§ What you have to do
Set down, exactly as written, the lines from the top of the data to the line that holds "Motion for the", and omit the pictures.

§ Given information
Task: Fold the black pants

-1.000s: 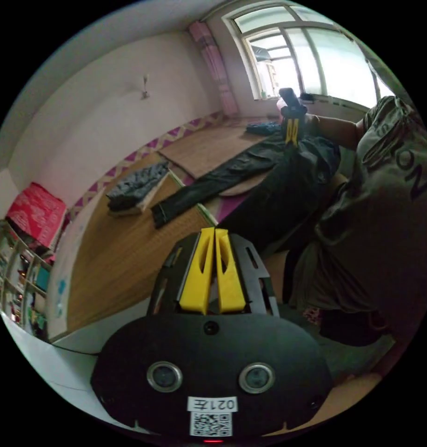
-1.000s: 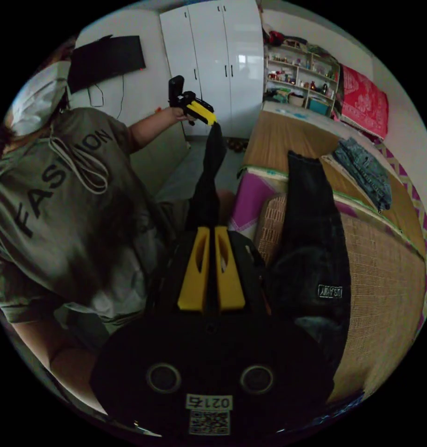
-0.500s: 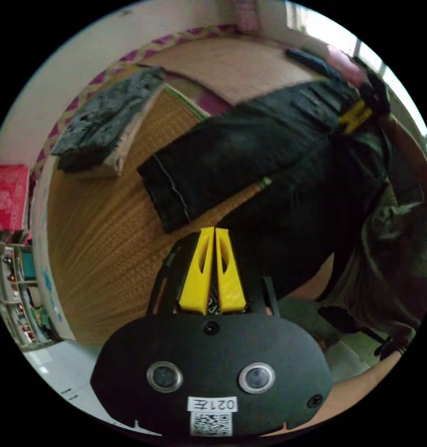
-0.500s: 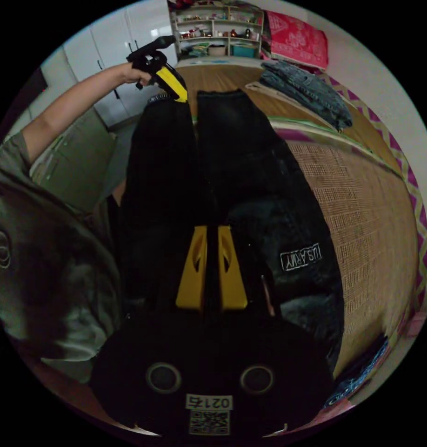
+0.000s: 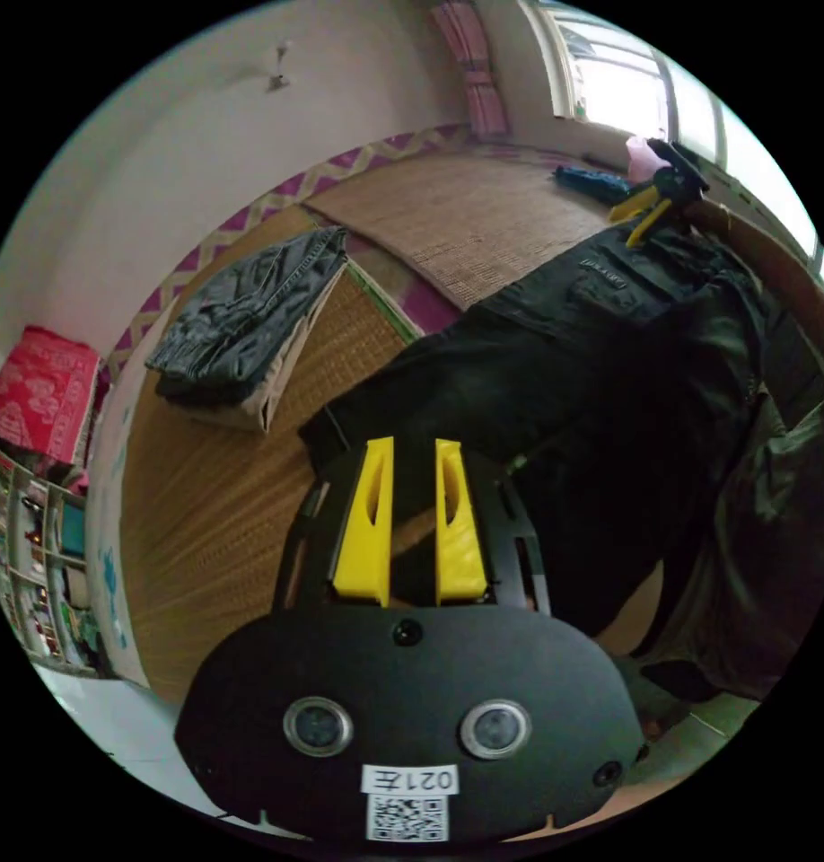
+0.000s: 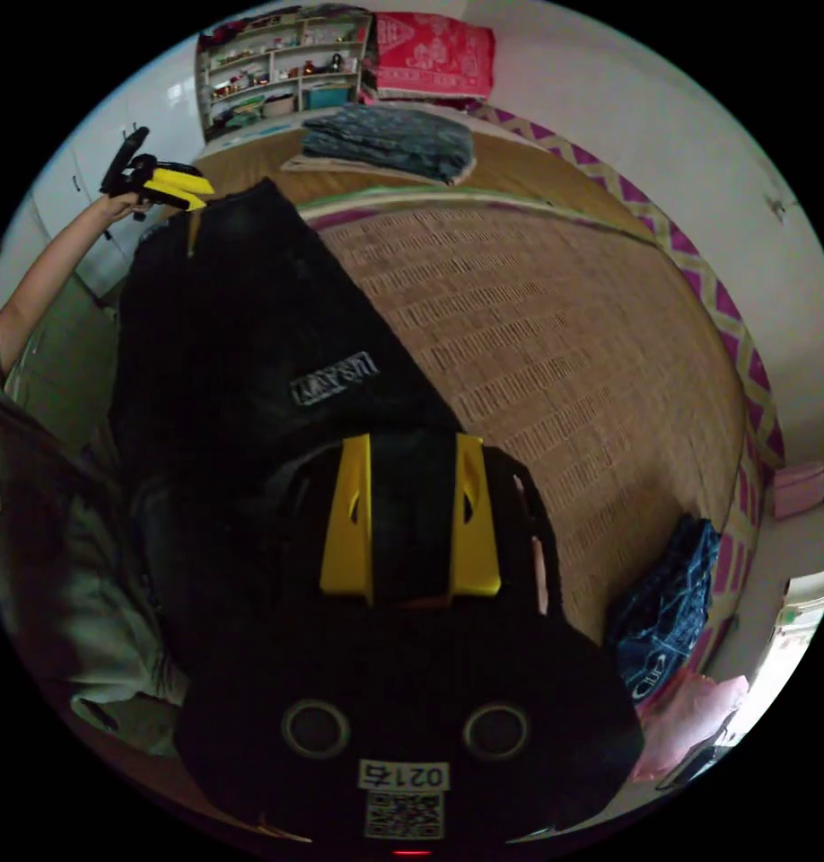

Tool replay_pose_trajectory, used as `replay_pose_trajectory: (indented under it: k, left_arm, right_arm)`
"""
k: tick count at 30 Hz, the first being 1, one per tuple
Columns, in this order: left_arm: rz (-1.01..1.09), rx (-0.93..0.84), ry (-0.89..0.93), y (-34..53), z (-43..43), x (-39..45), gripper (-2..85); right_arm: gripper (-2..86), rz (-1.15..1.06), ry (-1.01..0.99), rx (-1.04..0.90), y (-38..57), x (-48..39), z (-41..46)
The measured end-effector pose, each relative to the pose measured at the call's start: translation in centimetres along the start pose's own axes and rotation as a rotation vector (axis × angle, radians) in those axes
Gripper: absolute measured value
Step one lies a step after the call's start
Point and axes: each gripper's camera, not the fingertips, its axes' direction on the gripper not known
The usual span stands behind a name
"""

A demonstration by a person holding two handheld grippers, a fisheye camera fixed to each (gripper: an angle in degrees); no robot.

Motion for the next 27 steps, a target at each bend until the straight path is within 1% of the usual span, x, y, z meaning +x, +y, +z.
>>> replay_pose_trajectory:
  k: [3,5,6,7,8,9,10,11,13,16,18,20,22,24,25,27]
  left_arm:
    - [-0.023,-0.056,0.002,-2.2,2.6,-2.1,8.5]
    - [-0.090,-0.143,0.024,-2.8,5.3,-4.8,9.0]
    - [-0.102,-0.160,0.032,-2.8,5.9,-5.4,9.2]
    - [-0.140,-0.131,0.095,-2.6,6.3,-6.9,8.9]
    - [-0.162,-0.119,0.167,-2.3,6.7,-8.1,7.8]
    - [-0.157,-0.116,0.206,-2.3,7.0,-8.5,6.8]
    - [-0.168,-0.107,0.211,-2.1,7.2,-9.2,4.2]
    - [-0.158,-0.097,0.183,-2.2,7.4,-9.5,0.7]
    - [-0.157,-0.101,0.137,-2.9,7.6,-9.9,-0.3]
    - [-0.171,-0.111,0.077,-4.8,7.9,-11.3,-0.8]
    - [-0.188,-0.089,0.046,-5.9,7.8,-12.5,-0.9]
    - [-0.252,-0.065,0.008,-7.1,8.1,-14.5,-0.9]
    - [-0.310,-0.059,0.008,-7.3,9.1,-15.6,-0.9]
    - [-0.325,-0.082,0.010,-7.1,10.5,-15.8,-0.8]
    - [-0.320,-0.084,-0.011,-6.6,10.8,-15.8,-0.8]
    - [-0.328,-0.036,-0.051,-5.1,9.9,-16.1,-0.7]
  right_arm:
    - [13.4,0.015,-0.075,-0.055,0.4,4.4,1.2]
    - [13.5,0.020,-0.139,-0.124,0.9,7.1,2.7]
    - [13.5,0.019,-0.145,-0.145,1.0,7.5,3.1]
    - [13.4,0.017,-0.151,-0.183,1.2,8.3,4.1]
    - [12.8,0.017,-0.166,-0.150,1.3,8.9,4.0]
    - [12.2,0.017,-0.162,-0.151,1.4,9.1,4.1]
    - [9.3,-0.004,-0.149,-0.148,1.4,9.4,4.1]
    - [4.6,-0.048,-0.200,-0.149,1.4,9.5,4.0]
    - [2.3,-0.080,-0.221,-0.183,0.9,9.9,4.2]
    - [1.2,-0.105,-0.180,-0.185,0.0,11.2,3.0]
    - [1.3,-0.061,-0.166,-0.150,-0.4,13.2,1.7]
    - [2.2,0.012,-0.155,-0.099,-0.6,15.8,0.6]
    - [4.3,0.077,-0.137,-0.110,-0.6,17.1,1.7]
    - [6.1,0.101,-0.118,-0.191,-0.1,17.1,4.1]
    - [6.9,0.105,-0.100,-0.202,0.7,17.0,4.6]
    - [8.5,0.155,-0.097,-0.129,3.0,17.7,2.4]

§ The completed task
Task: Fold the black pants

-1.000s: 
-1.000s: 
-0.500s: 
-0.500s: 
+0.000s: 
+0.000s: 

Tool replay_pose_trajectory, used as `replay_pose_trajectory: (indented under it: k, left_arm, right_arm)`
"""
k: tick count at 30 Hz, the first being 1, one per tuple
Columns, in this order: left_arm: rz (-1.01..1.09), rx (-0.93..0.84), ry (-0.89..0.93), y (-34..53), z (-43..43), x (-39..45), gripper (-2..85); right_arm: gripper (-2..86), rz (-1.15..1.06), ry (-1.01..0.99), rx (-1.04..0.90), y (-38..57), x (-48..39), z (-41..46)
The measured end-effector pose, each relative to the pose measured at the call's start: translation in centimetres along the start pose's own axes and rotation as a rotation vector (axis × angle, radians) in those axes
Gripper: absolute measured value
Step one lies a step after the call's start
Point and axes: each gripper's camera, not the fingertips, its axes' direction on the gripper not known
The usual span stands behind a name
"""

A demonstration by a person holding two handheld grippers, a fisheye camera fixed to each (gripper: an angle in degrees); no robot.

Motion for the next 27 steps, a target at each bend until the straight path is within 1% of the usual span, x, y, z meaning +x, +y, +z.

That completes the answer to the exercise.